From Bodybuilding.com

A Non-Essential Amino Acid
Aspartic Acid is a non-essential amino acid, which means that it can be manufactured by the body with proper nutrition. It can be found in animals and plants, especially sugar cane and sugar beets.

Aspartic Acid is good for helping the body get rid of harmful ammonia. When ammonia enters the bodies circulatory system, it acts like a highly toxic substance which can harm the central nervous system. Recent studies show that Aspartic Acid may increase resistance to fatigue and increase endurance.

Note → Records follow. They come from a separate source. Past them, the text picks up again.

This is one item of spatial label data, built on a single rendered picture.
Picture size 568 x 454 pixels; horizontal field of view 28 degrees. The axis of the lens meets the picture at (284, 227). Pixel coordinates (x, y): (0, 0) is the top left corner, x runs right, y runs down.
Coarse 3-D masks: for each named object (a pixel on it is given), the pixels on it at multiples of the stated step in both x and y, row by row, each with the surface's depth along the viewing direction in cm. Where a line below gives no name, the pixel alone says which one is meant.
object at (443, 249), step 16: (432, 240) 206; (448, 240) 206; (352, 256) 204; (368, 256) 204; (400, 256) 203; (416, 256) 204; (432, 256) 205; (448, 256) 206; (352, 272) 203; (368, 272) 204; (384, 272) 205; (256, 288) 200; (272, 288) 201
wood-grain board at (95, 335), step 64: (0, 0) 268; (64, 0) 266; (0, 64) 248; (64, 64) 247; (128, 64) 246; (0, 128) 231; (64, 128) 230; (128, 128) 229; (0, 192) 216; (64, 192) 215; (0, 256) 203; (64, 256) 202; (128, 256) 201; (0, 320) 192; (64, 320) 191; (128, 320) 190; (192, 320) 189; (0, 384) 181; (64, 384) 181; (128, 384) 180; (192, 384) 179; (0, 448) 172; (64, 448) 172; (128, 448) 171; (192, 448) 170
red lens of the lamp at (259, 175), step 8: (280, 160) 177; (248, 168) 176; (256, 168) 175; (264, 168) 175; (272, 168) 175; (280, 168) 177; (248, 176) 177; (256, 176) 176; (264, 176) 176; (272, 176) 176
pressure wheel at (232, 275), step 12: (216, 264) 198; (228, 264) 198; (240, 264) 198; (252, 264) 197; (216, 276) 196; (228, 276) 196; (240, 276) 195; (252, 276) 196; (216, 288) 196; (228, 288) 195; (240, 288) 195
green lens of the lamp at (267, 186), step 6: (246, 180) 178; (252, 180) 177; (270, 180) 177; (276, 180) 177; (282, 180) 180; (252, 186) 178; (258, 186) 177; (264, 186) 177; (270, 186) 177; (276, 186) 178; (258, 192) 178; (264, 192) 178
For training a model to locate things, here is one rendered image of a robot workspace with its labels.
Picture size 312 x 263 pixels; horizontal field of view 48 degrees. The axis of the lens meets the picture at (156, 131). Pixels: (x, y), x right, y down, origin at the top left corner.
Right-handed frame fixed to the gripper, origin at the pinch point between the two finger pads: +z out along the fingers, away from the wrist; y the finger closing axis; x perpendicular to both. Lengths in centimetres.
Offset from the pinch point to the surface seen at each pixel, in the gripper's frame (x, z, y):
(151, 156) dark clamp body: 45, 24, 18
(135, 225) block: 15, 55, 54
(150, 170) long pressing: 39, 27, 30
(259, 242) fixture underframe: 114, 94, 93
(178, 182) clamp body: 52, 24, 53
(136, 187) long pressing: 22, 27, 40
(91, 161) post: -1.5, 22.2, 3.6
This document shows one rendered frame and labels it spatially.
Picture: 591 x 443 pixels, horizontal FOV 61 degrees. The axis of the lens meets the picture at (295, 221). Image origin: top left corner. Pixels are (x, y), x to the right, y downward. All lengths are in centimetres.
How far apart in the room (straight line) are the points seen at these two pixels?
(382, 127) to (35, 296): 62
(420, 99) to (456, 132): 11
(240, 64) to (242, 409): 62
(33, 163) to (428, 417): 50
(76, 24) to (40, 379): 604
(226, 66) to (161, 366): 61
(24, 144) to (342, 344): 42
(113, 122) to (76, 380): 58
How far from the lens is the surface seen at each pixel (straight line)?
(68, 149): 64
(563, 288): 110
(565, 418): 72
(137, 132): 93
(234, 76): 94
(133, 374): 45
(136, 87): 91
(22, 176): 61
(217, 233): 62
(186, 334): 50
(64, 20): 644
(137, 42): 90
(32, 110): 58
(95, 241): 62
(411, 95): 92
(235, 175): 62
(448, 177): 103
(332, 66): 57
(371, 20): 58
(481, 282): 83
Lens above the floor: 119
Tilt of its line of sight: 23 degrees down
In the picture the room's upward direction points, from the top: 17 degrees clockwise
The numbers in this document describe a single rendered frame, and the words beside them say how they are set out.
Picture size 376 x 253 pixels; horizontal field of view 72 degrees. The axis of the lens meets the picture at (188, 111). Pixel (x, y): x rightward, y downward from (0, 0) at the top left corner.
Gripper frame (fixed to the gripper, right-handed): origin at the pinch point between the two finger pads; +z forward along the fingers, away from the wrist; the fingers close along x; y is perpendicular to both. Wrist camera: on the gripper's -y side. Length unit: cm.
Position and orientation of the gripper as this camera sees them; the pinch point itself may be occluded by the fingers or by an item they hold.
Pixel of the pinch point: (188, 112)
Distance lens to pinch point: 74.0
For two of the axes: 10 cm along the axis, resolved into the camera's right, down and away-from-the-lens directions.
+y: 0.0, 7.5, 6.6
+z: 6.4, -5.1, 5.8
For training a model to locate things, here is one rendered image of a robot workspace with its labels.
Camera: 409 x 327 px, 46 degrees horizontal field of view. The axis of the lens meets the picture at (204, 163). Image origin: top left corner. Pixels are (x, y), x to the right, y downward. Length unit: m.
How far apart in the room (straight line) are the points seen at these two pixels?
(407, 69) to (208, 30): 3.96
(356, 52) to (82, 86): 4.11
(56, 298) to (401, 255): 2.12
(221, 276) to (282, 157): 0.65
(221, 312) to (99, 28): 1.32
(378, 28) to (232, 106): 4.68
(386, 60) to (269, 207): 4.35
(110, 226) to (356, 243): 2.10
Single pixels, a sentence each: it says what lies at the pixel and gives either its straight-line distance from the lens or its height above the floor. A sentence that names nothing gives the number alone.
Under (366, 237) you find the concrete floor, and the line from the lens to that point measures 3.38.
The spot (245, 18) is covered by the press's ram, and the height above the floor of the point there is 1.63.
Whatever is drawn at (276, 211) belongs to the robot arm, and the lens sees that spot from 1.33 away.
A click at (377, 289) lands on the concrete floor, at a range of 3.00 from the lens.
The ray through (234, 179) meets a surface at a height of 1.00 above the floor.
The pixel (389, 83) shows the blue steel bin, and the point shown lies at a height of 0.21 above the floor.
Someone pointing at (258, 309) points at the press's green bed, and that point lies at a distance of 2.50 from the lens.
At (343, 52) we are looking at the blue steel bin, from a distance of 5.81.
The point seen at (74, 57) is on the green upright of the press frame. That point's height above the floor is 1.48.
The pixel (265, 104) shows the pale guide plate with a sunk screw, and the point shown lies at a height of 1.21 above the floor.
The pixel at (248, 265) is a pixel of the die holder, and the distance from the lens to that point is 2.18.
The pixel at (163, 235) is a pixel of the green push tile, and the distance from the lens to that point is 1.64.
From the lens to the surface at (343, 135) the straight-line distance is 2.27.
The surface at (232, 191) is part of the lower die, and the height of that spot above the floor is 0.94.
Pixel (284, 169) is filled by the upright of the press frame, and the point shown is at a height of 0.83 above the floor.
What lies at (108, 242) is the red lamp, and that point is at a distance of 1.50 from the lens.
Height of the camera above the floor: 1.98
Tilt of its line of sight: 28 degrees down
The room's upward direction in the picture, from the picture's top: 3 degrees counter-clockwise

Even though Aspartic Acid is considered a non-essential amino acid, it does play a major role in metabolism. During the citric acid cycle Aspartic acid aids in the construction and synthesis of other amino acids and biochemicals. Among these biochemicals are asparagine, arginine, lysine, methionine, threonine, isoleucine, and several nucleotides.

Aspartic acid increases stamina making it good for fatigue. Low levels of aspartic acid can cause chronic fatigue, because it can lead to lowered cellular energy.

Aspartic acid is one of the key components in all living things. Proteins are synthesized by formation of peptide bonds during ribosomal translation of messenger RNA.

PDRhealth:

L-Aspartate

TRADE NAMES
L-Aspartate is available as magnesium, potassium, calcium and zinc salts from numerous manufacturers. It is available in the base form as L-aspartic acid (Tyson).

DESCRIPTION
L-aspartate is a protein amino acid naturally found in all life forms. L-aspartate is a dicarboxylic amino acid. Although most L-aspartate is in proteins, small amounts of free L-aspartate are found in body fluids and in plants. The normal diet contains about 2 grams of L-aspartate daily. L-aspartate is also in the alternative dipeptide sweetener aspartame; the amount of L-aspartate from the sweetener is a small fraction of total L-aspartate consumed.

L-aspartate is considered a non-essential amino acid, meaning that, under normal physiological conditions, sufficient amounts of the amino acid are synthesized in the body to meet the body's requirements. L-aspartate is formed by the transamination of the Krebs cycle intermediate oxaloacetate. The amino acid serves as a precursor for synthesis of proteins, oligopeptides, purines, pyrimidines, nucleic acids and L-arginine. L-aspartate is a glycogenic amino acid, and it can also promote energy production via its metabolism in the Krebs cycle. These latter activities were the rationale for the claim that supplemental aspartate has an anti-fatigue effect on skeletal muscle, a claim that was never confirmed.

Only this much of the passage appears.